Instructions for the task =
The answer should be a number alone: the count of lines in the listing below that include "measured".

Information supplied =
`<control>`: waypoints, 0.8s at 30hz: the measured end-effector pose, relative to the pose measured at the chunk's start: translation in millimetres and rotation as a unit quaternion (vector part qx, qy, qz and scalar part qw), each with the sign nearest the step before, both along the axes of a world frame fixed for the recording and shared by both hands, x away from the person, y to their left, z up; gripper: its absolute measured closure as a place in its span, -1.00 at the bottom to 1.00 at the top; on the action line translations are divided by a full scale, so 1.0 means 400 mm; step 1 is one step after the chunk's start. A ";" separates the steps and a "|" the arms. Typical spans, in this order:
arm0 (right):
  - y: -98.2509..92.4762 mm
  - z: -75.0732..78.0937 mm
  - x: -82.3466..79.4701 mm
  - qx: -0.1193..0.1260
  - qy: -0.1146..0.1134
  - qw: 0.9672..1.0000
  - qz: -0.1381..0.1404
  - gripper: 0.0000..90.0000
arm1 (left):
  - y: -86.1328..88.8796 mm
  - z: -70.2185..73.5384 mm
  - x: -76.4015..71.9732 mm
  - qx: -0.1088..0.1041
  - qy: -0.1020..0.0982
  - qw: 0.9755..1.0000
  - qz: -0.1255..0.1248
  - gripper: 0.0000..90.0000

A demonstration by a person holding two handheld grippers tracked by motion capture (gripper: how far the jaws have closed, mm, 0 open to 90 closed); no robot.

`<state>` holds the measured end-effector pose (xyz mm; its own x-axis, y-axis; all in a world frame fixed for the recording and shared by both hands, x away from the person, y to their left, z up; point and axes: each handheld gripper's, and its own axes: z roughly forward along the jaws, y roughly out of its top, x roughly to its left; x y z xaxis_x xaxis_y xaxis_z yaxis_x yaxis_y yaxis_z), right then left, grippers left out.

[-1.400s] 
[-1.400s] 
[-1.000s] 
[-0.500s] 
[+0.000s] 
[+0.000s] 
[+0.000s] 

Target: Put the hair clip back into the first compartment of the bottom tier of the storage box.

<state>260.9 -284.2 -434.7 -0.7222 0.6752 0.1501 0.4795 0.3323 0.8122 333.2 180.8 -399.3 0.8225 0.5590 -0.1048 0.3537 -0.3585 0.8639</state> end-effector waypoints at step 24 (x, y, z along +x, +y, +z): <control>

Answer box =
2